Surnommé "le berger allemand" par ses détracteurs, Benoît XVI présente un visage plus "humain", entrouvrant la porte sur l'usage du préservatif, sans jamais s'écarter de la doctrine de l'Eglise, relèvent les experts à la lecture de "Lumière du monde", présenté mardi.
Utilisation du préservatif, pédophilie dans le clergé, relations avec l'Islam, réintégration de l'évêque négationniste Williamson... Avec parfois des intonations autocritiques mais plus sur la façon de communiquer que sur le fond, le pape y revient sur les grandes polémiques qui ont traversé son pontificat depuis avril 2005.

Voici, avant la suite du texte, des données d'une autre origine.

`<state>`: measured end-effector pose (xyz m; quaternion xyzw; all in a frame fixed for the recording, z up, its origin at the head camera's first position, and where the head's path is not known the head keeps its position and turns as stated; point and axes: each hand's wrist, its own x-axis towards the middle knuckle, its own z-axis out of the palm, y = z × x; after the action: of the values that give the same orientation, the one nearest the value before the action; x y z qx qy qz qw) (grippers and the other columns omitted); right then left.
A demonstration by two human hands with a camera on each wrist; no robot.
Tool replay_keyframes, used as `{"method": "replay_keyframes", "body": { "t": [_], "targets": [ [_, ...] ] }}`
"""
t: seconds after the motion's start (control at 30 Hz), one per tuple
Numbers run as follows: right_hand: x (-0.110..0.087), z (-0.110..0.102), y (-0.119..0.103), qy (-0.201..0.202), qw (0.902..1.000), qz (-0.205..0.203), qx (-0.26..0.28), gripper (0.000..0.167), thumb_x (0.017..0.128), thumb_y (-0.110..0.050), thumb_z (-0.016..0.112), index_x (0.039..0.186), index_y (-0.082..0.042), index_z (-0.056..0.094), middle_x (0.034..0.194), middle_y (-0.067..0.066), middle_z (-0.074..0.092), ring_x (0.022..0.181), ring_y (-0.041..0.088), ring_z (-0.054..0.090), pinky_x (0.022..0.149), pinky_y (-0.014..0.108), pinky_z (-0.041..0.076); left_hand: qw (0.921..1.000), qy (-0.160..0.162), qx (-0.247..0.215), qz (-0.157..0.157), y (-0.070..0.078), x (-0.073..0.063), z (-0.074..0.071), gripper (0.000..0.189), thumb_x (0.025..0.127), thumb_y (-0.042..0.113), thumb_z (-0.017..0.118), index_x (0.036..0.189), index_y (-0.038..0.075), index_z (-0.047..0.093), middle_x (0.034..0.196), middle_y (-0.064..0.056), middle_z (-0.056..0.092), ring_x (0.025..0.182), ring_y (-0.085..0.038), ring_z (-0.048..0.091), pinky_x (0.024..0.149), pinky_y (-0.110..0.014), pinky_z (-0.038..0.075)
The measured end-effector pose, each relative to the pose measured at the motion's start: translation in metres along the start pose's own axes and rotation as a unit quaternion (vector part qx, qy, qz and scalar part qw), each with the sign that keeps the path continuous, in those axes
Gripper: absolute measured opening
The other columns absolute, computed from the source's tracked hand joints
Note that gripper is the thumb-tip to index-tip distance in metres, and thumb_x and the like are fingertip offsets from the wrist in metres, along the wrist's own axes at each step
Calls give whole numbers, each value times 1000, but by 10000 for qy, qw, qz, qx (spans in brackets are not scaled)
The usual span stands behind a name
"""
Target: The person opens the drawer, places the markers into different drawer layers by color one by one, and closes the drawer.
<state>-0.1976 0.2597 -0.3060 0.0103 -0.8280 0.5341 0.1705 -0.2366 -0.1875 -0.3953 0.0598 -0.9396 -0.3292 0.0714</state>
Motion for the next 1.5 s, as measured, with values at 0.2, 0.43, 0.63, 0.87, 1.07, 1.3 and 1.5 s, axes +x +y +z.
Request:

Ce livre-entretien "est né des crises répétées, avec les juifs, les musulmans et aussi l'opinion publique sur la pédophilie ou le préservatif", estime Marco Politi, vaticaniste de Il Fatto, selon qui Benoît XVI, 83 ans, s'est senti contraint "d'ouvrir un canal de communication avec le monde".
On se souvient de la tempête soulevée lors de son voyage au Cameroun lorsque Benoît XVI estimait que la distribution de préservatifs "aggravait" le sida. Aujourd'hui, il admet l'usage du préservatif "dans certains cas" pour éviter la contagion du sida.
"Une avancée considérable", selon Politi qui relève que "c'est bien la première fois qu'un pape admet aussi clairement l'utilisation du préservatif, même si nombre d'évêques ou de cardinaux l'avaient déjà dit".
"Le livre démantèle complètement l'image de Ratzinger obscurantiste, rétrograde", juge le vaticaniste Sandro Magister. "Il a une volonté de comprendre le monde et le seul exemple qu'il cite sur le préservatif, celui d'un ou d'une prostituée, montre sa bonté, même envers le pécheur", ajoute-t-il.
Avec une grande prudence, Benoît XVI suggère aussi "une réflexion" sur l'interdiction aux personnes divorcées de recevoir la communion.
Reste qu'"il n'y a aucune ouverture" sur les grands sujets qui agitent la société, reconnaît Magister. La sexualité? Elle a pour unique objet la procréation. La contraception? l'Eglise approuve uniquement "la régulation naturelle des naissances", rappelle le pape. L'homosexualité? Elle "s'oppose à la volonté de Dieu et est inconciliable avec la vocation de prêtre". L'ordination des femmes? Il ne peut en être question, "c'est une volonté de Dieu".
Toutefois, loin de l'image du "panzer cardinal", de "gardien du dogme" ou de "grand inquisiteur", autant de qualificatifs qui lui ont collé à la peau depuis qu'il a succédé au charismatique Jean Paul II, Joseph Ratzinger révèle ses interrogations et parfois ses "peurs".
Il reconnaît avoir prononcé un discours "plus académique que politique" à Ratisbonne, sur Islam et violence, et affirme que catholiques et musulmans sont "engagés aujourd'hui dans une lutte commune, la défense des valeurs religieuses". Sur la levée de l'excommunication de Mgr Williamson, il reconnaît "ne pas avoir pris conscience de qui il s'agissait".
Et surtout dit avoir conscience de ses propres faiblesses. Il aborde même le sujet d'une éventuelle démission "quand un pape en vient à reconnaître qu'il ne peut plus assumer sa charge physiquement, psychiquement et spirituellement".
"Ce sont des questions qui ont déjà été abordées par Paul VI ou Jean Paul II, mais toujours dans des comités ultra-restreints. Pour la première fois, un pape envisage publiquement de ne pas être élu à vie, s'il sent qu'il n'a plus les forces pour guider un milliard de personnes", analyse Politi.
Des propos qui, tenus par un pape "vieilli, fatigué, qui a une tâche très lourde", selon l'auteur du livre, le journaliste allemand Peter Seewald, prennent une résonnance particulière.